Lors de la réalisation des échantillons, les modules non mats ont tout de suite été écartés. Le maître d’ouvrage a ainsi dû accepter que l’installation soit légèrement moins efficace. «De cette manière, nous avons la certitude absolue d’éviter tout problème d’éblouissement», indique Franz Watschinger, responsable du toit et de l’installation photovoltaïque pour la société Steinmann. Finalement, deux dimensions standard de Swisspearl ont été utilisées : 78 centimètres de haut pour les deux, et respectivement 1,01 et 1,38 mètres de large. Des modules plus grands n’auraient pas été adaptés à Klosters. «Les grands modules peuvent casser sous les charges de neige très importantes», explique le couvreur. C’est justement à cause de ces charges de neige que les modules de Swisspearl ont très tôt figuré parmi la sélection restreinte. Selon Franz Watschinger, si l’on peut s’attendre à des charges de neige importantes, ces derniers sont les mieux adaptés, «car il s’agit de modules verre-verre, qui supportent des charges nettement plus élevées (10,5 kN/m2) que les modules verre-film».
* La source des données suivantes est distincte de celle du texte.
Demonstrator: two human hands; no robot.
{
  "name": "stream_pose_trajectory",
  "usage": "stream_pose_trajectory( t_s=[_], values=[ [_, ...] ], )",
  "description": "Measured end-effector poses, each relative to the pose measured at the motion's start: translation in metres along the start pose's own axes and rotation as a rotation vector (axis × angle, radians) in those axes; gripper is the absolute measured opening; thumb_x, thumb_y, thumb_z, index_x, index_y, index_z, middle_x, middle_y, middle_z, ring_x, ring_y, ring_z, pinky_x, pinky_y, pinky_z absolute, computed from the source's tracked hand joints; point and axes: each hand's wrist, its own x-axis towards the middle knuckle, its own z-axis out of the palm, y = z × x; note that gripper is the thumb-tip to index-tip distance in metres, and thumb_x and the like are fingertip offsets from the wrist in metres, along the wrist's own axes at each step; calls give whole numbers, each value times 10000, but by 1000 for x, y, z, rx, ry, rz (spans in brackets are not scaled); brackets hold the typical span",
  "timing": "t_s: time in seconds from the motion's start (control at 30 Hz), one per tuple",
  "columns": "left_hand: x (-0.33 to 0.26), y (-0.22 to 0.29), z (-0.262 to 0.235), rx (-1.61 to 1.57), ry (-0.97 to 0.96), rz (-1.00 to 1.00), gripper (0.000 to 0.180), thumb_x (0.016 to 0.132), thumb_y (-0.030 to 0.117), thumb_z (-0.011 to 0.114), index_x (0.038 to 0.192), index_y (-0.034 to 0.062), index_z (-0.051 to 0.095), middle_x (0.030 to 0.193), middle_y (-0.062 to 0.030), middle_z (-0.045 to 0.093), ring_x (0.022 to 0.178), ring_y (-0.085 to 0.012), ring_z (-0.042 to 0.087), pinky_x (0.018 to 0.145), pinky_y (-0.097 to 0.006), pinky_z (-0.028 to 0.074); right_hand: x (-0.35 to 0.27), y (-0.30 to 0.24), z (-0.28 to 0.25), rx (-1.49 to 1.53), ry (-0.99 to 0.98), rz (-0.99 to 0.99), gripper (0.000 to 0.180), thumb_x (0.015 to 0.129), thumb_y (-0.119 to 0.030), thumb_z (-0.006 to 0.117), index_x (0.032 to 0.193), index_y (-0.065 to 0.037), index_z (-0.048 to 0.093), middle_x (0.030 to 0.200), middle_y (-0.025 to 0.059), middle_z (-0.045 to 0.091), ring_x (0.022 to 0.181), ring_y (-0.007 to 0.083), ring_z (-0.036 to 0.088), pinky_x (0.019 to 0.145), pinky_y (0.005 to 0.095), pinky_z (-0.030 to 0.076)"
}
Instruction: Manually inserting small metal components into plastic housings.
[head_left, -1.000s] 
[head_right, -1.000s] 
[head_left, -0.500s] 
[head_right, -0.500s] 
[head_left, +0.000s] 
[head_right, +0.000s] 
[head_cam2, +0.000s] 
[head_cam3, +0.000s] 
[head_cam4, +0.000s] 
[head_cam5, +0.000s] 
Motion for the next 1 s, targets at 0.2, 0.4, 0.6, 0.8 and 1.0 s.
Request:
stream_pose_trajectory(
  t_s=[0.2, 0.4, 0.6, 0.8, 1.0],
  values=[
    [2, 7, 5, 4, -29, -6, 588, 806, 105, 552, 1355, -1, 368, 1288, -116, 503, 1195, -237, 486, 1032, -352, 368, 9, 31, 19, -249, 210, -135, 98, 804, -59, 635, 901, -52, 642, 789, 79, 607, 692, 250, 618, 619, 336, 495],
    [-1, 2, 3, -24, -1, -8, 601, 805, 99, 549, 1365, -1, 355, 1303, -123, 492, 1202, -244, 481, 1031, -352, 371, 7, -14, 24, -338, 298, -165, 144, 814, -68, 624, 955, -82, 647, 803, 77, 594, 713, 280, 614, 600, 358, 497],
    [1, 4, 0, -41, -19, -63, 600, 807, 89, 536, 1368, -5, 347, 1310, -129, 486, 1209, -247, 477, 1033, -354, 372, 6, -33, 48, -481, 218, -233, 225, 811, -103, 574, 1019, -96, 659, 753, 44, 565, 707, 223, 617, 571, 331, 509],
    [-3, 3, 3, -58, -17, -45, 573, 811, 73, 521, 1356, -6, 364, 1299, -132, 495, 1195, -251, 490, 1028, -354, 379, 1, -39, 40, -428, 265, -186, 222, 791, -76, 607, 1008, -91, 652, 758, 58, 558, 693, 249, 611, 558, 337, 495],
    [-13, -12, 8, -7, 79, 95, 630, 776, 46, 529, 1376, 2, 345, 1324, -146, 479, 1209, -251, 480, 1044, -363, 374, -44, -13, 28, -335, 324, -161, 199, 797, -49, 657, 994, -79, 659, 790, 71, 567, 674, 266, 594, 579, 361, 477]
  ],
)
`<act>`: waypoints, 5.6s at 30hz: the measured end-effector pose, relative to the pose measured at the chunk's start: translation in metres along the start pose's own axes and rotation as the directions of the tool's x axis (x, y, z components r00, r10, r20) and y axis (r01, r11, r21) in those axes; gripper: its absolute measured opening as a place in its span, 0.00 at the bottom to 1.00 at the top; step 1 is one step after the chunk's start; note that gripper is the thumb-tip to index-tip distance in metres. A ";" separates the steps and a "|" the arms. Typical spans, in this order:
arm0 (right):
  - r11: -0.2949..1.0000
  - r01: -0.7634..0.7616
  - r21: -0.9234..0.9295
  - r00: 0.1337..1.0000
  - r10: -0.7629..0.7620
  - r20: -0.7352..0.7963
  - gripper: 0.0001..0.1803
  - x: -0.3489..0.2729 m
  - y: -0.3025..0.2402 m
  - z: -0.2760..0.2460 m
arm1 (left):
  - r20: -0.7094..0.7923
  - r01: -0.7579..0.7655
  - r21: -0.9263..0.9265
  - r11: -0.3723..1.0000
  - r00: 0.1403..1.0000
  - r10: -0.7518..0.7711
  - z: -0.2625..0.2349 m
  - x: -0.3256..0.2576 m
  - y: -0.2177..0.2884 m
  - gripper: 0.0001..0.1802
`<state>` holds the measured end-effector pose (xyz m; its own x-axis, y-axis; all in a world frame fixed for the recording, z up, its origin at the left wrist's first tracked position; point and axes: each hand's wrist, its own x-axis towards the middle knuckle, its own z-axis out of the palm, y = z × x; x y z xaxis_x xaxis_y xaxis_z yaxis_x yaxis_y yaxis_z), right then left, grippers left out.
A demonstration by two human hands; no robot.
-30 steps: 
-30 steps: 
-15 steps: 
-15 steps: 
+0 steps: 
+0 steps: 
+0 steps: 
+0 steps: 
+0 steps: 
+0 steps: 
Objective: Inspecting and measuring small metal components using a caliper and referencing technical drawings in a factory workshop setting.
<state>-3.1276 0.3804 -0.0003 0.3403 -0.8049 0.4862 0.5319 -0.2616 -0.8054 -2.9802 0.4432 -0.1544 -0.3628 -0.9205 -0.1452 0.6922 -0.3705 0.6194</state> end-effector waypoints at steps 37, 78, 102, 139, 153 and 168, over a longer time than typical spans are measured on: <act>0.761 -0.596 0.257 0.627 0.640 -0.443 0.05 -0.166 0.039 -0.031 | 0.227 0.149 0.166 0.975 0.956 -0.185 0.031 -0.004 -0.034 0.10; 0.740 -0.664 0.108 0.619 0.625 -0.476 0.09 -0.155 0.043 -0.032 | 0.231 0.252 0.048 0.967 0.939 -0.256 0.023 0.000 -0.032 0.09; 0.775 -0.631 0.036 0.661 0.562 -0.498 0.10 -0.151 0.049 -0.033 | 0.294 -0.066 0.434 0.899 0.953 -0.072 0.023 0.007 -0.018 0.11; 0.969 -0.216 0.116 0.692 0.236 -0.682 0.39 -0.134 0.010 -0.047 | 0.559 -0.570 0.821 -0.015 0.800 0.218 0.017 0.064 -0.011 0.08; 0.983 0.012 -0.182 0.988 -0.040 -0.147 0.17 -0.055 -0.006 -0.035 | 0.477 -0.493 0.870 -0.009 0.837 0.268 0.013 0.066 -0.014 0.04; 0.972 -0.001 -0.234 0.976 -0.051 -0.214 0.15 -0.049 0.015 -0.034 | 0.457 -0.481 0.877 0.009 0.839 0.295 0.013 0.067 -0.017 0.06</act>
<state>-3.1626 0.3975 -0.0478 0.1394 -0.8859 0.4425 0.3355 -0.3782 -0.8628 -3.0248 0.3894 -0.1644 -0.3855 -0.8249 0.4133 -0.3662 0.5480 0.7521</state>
Le placement des modules s’est avéré plutôt complexe en raison de la forme du toit. L’architecte et le couvreur ont travaillé main dans la main pour élaborer une solution permettant d’accueillir autant de modules que possible, tout en restant esthétique. Au final, 460 modules ont pu être installés sur le toit. Les surfaces restantes ont été recouvertes d’aluminium à revêtement noir.
L’optimisation de la planification et du raccordement en série des modules a également permis d’éviter toute ombre portée. Un critère primordial pour un toit solaire. En effet, même quelques modules ombragés peuvent entraîner des pertes de rendement considérables. Pour cette raison, les sorties des conduites d’évacuation de l’air n’ont pas été placées au-dessus du toit, mais au niveau de la façade. À la place des panneaux solaires, une sous-construction en tôle d’aluminium de la même teinte que les modules a été posée sous les dispositifs d’arrêt de neige.
«Nous aurions aimé nous passer des dispositifs d’arrêt de neige», regrette l’architecte Flurin Federspiel. Mais cela n’était bien entendu pas possible dans ce village de montagne fréquemment enneigé. En revanche, la gouttière a pu être installée sans tuyaux de descente, car la pente du toit permet à l’eau de s’écouler sur les côtés par de simples gargouilles.
L’installation photovoltaïque produit à peu près 85 mégawattheures d’électricité, soit de quoi alimenter environ 21 foyers de 4 personnes. Mais la majorité de l’électricité est utilisée directement sur place, car la gestion de l’eau pour la pisciculture est très énergivore.